Problem details >> Print the listing below in its entirety, character for character.

Exercise data >>

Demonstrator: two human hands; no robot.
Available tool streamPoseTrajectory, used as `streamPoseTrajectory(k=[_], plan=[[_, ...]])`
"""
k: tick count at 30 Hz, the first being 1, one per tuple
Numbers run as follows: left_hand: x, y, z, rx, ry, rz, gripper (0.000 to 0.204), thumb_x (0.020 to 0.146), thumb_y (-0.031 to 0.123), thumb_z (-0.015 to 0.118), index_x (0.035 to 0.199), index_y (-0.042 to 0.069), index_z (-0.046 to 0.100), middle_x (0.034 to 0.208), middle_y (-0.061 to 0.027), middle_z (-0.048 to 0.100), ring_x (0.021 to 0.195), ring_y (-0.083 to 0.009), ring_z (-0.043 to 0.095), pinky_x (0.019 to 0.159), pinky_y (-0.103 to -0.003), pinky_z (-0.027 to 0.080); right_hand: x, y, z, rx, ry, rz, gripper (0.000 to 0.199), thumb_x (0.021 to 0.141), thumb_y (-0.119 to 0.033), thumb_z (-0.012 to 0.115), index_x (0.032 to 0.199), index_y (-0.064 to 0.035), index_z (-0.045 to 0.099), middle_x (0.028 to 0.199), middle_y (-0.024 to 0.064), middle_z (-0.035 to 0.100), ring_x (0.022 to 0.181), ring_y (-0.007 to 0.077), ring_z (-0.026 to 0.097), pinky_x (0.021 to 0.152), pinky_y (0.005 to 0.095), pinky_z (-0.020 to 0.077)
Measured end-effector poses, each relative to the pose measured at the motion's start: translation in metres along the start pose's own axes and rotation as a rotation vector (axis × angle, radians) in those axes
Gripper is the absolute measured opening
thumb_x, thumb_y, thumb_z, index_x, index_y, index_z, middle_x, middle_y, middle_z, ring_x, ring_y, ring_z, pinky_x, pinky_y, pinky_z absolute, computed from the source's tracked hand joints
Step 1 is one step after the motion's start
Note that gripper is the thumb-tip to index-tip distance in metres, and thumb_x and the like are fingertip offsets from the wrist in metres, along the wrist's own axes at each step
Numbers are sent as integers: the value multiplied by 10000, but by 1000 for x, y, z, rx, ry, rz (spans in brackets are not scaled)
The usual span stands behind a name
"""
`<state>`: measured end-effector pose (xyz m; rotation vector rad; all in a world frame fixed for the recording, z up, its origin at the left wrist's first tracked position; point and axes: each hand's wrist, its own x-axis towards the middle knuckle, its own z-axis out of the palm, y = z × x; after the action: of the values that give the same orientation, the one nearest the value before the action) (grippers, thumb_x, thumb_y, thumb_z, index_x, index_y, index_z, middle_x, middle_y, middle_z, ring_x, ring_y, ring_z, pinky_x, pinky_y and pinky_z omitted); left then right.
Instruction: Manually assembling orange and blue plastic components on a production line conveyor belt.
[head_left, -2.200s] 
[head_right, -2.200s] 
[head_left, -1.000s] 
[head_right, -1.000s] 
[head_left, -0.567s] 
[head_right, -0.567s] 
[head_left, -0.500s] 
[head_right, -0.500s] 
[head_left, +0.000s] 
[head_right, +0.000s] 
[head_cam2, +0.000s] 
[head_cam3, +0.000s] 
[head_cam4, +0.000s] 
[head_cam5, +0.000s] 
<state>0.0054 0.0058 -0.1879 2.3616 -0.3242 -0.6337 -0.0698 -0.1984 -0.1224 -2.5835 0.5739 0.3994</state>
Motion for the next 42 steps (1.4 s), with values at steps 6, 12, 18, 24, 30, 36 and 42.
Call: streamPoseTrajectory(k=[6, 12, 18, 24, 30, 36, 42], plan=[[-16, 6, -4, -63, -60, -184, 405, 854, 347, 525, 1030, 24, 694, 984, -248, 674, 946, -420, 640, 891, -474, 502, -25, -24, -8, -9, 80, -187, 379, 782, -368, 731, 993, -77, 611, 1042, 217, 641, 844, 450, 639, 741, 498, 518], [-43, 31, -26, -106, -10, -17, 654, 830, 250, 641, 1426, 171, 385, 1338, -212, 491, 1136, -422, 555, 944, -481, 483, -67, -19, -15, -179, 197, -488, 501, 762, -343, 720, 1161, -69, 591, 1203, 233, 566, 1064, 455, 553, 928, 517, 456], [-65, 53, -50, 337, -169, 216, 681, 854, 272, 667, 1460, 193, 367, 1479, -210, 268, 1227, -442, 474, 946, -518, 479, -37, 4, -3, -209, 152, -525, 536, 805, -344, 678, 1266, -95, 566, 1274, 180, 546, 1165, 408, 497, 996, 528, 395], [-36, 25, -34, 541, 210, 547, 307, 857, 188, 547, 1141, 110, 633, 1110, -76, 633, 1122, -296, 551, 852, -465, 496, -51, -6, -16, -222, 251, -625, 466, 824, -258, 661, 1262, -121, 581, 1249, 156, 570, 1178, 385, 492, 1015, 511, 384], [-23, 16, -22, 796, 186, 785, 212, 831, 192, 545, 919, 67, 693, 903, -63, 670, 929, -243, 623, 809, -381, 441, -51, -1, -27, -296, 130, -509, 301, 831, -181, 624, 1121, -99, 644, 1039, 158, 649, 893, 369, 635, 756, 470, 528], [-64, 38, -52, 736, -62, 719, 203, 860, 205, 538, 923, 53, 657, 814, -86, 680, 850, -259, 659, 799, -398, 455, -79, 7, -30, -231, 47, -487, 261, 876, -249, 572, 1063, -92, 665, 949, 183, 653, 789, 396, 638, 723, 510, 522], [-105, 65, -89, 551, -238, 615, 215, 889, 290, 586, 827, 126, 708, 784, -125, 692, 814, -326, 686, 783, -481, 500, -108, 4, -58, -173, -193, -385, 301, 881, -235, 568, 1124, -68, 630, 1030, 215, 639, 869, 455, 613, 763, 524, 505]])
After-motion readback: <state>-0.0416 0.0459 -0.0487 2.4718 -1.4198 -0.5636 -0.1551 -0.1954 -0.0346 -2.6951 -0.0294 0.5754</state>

Answer to this task >>
Demonstrator: two human hands; no robot.
Available tool streamPoseTrajectory, used as `streamPoseTrajectory(k=[_], plan=[[_, ...]])`
"""
k: tick count at 30 Hz, the first being 1, one per tuple
Numbers run as follows: left_hand: x, y, z, rx, ry, rz, gripper (0.000 to 0.204), thumb_x (0.020 to 0.146), thumb_y (-0.031 to 0.123), thumb_z (-0.015 to 0.118), index_x (0.035 to 0.199), index_y (-0.042 to 0.069), index_z (-0.046 to 0.100), middle_x (0.034 to 0.208), middle_y (-0.061 to 0.027), middle_z (-0.048 to 0.100), ring_x (0.021 to 0.195), ring_y (-0.083 to 0.009), ring_z (-0.043 to 0.095), pinky_x (0.019 to 0.159), pinky_y (-0.103 to -0.003), pinky_z (-0.027 to 0.080); right_hand: x, y, z, rx, ry, rz, gripper (0.000 to 0.199), thumb_x (0.021 to 0.141), thumb_y (-0.119 to 0.033), thumb_z (-0.012 to 0.115), index_x (0.032 to 0.199), index_y (-0.064 to 0.035), index_z (-0.045 to 0.099), middle_x (0.028 to 0.199), middle_y (-0.024 to 0.064), middle_z (-0.035 to 0.100), ring_x (0.022 to 0.181), ring_y (-0.007 to 0.077), ring_z (-0.026 to 0.097), pinky_x (0.021 to 0.152), pinky_y (0.005 to 0.095), pinky_z (-0.020 to 0.077)
Measured end-effector poses, each relative to the pose measured at the motion's start: translation in metres along the start pose's own axes and rotation as a rotation vector (axis × angle, radians) in those axes
Gripper is the absolute measured opening
thumb_x, thumb_y, thumb_z, index_x, index_y, index_z, middle_x, middle_y, middle_z, ring_x, ring_y, ring_z, pinky_x, pinky_y, pinky_z absolute, computed from the source's tracked hand joints
Step 1 is one step after the motion's start
Note that gripper is the thumb-tip to index-tip distance in metres, and thumb_x and the like are fingertip offsets from the wrist in metres, along the wrist's own axes at each step
Numbers are sent as integers: the value multiplied by 10000, but by 1000 for x, y, z, rx, ry, rz (spans in brackets are not scaled)
The usual span stands behind a name
"""
`<state>`: measured end-effector pose (xyz m; rotation vector rad; all in a world frame fixed for the recording, z up, its origin at the left wrist's first tracked position; point and axes: each hand's wrist, its own x-axis towards the middle knuckle, its own z-axis out of the palm, y = z × x; after the action: of the values that give the same orientation, the one nearest the value before the action) (grippers, thumb_x, thumb_y, thumb_z, index_x, index_y, index_z, middle_x, middle_y, middle_z, ring_x, ring_y, ring_z, pinky_x, pinky_y and pinky_z omitted); left then right.
Instruction: Manually assembling orange and blue plastic components on a production line conveyor belt.
[head_left, -2.200s] 
[head_right, -2.200s] 
[head_left, -1.000s] 
[head_right, -1.000s] 
[head_left, -0.567s] 
[head_right, -0.567s] 
[head_left, -0.500s] 
[head_right, -0.500s] 
[head_left, +0.000s] 
[head_right, +0.000s] 
[head_cam2, +0.000s] 
[head_cam3, +0.000s] 
[head_cam4, +0.000s] 
[head_cam5, +0.000s] 
<state>0.0054 0.0058 -0.1879 2.3616 -0.3242 -0.6337 -0.0698 -0.1984 -0.1224 -2.5835 0.5739 0.3994</state>
Motion for the next 42 steps (1.4 s), with values at steps 6, 12, 18, 24, 30, 36 and 42.
Call: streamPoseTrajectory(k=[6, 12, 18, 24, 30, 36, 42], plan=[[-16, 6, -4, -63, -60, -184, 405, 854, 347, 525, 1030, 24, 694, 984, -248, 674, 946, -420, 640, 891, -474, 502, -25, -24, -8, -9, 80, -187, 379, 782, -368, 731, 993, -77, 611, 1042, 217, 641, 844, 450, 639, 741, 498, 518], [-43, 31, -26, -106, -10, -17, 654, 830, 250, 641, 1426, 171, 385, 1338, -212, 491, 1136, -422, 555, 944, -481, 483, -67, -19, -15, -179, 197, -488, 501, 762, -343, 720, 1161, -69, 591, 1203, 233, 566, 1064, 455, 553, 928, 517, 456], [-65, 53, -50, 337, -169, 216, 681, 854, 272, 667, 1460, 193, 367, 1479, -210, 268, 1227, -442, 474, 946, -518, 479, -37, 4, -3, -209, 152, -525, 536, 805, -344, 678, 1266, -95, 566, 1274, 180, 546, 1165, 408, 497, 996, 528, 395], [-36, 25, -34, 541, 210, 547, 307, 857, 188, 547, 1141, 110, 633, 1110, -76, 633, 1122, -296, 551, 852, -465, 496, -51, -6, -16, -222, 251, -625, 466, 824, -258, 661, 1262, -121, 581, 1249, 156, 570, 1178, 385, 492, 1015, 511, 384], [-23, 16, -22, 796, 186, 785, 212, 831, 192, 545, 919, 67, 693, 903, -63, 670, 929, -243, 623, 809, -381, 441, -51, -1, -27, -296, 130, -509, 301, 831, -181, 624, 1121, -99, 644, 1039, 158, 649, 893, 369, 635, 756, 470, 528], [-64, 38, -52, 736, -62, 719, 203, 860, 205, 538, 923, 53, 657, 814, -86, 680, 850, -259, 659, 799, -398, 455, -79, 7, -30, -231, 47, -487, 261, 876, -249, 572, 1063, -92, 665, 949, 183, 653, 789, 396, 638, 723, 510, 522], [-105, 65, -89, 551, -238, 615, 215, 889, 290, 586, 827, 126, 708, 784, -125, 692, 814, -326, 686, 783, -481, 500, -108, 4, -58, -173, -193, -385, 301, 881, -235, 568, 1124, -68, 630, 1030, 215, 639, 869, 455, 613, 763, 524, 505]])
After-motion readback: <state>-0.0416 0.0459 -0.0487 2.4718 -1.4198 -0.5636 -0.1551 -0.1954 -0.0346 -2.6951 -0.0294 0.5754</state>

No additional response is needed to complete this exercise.